[Opening Extracted entries section]

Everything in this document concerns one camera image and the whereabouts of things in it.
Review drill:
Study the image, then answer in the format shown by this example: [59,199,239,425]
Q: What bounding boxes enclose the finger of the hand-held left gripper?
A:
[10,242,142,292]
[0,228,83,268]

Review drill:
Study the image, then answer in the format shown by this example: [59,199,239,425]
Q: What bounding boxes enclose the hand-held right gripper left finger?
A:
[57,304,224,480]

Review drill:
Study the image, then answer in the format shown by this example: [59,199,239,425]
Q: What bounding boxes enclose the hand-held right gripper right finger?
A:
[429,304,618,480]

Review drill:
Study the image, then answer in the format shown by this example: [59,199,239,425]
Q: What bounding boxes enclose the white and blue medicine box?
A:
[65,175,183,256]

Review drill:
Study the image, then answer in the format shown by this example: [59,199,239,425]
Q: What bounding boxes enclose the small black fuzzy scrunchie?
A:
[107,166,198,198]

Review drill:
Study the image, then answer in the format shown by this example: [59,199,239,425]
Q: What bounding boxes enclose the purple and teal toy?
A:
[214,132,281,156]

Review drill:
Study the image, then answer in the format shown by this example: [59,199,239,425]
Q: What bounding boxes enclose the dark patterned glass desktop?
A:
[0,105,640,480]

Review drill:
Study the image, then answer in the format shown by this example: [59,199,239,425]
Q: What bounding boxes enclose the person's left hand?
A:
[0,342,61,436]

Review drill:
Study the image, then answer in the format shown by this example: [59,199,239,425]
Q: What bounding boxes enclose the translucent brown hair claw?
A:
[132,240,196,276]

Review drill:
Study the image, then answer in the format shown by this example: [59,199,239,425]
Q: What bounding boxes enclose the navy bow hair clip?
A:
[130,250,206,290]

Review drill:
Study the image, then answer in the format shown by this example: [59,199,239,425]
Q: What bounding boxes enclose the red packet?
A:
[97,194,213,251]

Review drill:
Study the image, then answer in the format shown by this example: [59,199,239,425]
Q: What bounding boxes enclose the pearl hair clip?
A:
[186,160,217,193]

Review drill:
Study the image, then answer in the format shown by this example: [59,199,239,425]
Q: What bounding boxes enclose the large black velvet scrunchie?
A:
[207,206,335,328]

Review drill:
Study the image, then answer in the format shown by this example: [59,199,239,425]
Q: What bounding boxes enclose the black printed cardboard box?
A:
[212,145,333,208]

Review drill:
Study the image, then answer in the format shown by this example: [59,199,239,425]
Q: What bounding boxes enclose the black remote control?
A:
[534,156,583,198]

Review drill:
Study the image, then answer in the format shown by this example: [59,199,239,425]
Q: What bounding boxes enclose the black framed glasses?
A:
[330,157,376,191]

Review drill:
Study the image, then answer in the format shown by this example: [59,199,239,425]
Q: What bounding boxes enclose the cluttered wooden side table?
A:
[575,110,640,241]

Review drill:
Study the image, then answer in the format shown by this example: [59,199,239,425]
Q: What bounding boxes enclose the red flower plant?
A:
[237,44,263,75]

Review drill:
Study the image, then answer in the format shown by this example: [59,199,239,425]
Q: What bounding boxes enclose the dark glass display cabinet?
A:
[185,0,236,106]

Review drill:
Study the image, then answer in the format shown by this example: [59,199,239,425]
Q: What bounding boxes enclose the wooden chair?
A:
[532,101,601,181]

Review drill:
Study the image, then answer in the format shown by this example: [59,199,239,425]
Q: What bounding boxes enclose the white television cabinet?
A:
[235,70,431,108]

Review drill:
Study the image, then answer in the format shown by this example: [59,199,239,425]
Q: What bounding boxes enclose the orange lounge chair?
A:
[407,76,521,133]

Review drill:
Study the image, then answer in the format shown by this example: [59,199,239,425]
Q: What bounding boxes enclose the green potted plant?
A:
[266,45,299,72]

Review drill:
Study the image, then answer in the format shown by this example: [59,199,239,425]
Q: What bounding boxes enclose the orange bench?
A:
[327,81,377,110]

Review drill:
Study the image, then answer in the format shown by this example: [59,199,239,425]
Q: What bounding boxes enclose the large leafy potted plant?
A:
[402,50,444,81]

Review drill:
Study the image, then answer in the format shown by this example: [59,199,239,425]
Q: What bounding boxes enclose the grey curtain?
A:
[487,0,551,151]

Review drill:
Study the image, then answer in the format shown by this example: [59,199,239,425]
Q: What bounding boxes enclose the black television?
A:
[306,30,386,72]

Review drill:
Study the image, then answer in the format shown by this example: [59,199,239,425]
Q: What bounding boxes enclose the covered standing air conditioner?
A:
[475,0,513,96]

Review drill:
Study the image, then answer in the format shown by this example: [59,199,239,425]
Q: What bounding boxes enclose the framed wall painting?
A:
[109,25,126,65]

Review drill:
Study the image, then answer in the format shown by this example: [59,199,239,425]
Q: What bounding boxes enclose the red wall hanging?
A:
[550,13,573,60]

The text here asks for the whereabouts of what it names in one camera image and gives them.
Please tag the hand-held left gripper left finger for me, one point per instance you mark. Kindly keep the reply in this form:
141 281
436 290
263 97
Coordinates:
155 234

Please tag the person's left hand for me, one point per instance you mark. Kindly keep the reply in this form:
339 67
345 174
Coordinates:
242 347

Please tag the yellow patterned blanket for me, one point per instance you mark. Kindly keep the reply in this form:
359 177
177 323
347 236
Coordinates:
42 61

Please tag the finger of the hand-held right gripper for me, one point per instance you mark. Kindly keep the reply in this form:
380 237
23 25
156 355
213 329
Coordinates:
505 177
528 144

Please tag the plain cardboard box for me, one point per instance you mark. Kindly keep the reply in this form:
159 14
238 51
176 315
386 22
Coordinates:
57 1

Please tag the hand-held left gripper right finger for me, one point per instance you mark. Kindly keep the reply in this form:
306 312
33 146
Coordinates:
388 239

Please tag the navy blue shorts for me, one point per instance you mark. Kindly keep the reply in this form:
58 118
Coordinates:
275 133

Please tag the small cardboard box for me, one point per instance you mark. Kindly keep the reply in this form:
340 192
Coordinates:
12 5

[Closing Extracted entries section]

Show every line in the records above that contains the word "cardboard".

Q: What bounding boxes enclose the black printed cardboard box?
Please tag the plain cardboard box for me, one point per instance you mark. Kindly keep the reply in this form:
Please tag the small cardboard box for me, one point per instance you mark. Kindly keep the reply in this form:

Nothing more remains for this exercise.